The Mast-Head: Bad Mileage
This is the season in which the parents of grade-school children put entirely too many miles on their vehicles. There are year-end dance recitals, music and theater performances, sports league playoffs, and the like to ferry the younger set to and from. Lisa and I have been spending what seems like hours every afternoon tooling between Amagansett and points west with one or more children in the back seat.
Since I drive a lumbering pickup truck, my trips from the office or home base add up to real money. Moreover, I can just about feel the planet getting hotter from my contributions to greenhouse gas emissions.
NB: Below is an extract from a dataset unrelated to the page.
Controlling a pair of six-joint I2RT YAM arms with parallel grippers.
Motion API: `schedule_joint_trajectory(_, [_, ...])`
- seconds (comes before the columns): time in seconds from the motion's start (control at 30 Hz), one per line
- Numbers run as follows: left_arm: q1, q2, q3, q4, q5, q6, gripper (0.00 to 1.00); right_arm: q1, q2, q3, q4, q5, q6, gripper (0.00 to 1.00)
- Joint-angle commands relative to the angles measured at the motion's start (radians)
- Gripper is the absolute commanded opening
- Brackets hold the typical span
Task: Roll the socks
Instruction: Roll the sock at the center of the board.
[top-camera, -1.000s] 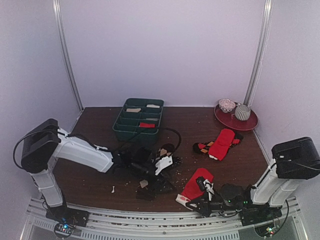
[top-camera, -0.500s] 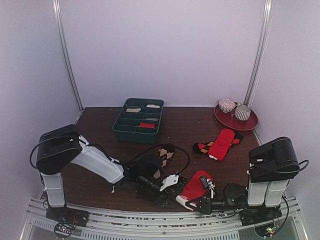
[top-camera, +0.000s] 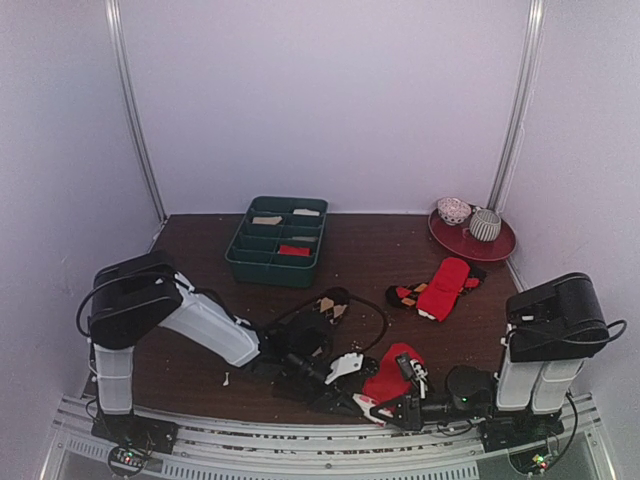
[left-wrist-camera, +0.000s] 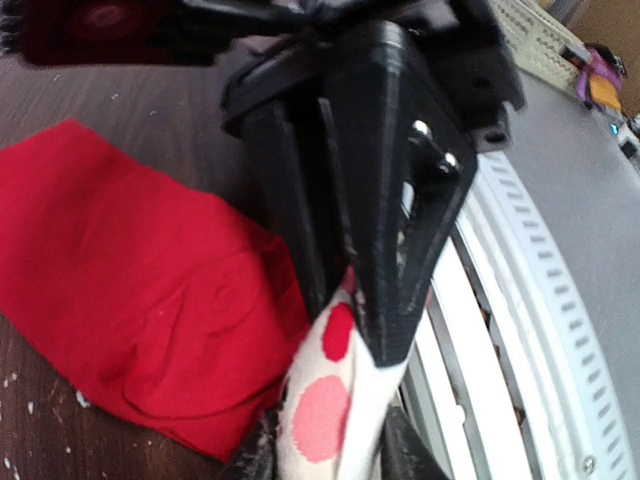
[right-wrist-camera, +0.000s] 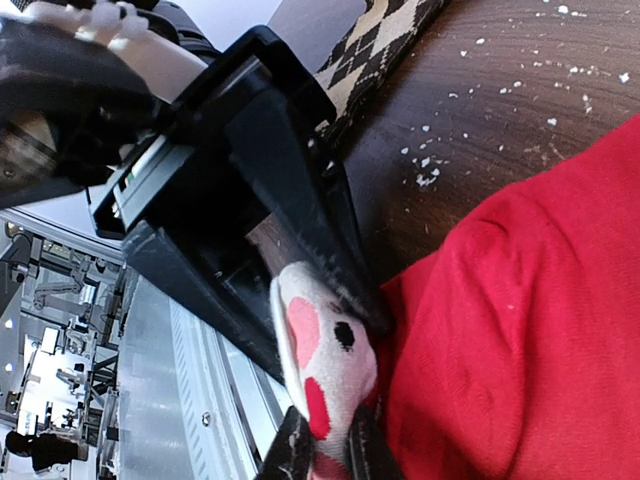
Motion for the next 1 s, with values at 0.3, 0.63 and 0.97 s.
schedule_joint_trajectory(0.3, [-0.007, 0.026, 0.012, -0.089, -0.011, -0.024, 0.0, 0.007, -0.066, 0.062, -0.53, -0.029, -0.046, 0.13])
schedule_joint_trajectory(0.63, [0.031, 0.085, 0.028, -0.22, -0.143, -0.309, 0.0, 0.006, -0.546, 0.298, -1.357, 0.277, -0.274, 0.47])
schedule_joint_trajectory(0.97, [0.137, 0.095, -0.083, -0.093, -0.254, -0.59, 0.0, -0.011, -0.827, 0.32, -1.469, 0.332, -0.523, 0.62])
A while back, when Lisa was looking to lease a new vehicle, we drove a sporty Volkswagen Jetta station wagon which, with a turbo diesel under the hood, got something like 40 miles a gallon. She opted for a Chevy instead, but I haven’t gotten over my case of mileage envy for those who drive cars that do better. My Toyota, at least according to the estimates from the Environmental Protection Agency, gets an embarrassing 14 miles to the gallon.
What with gas prices being high (and higher still on the South Fork the farther you go east) it probably runs me more than $8 to make a run to Bridgehampton to pick up one daughter after her dance lessons and drive home again. But, the Volkswagen I covet is expensive, my truck is paid for, and there are plenty of household and child-rearing expenses to be dealt with. So I keep chugging along in the gas-guzzler, reluctantly doing my part to keep the oil drillers and gas refiners in clover.
I like to think about the day I can ride a bicycle to work. It is seven miles door to door from our house. The late Marvin Kuhn, who worked at The Star for many years, would make the round trip from Amagansett on his blue 10-speed in almost any weather. I always admired him for it.
Once the kids are in gas-guzzlers of their own, perhaps.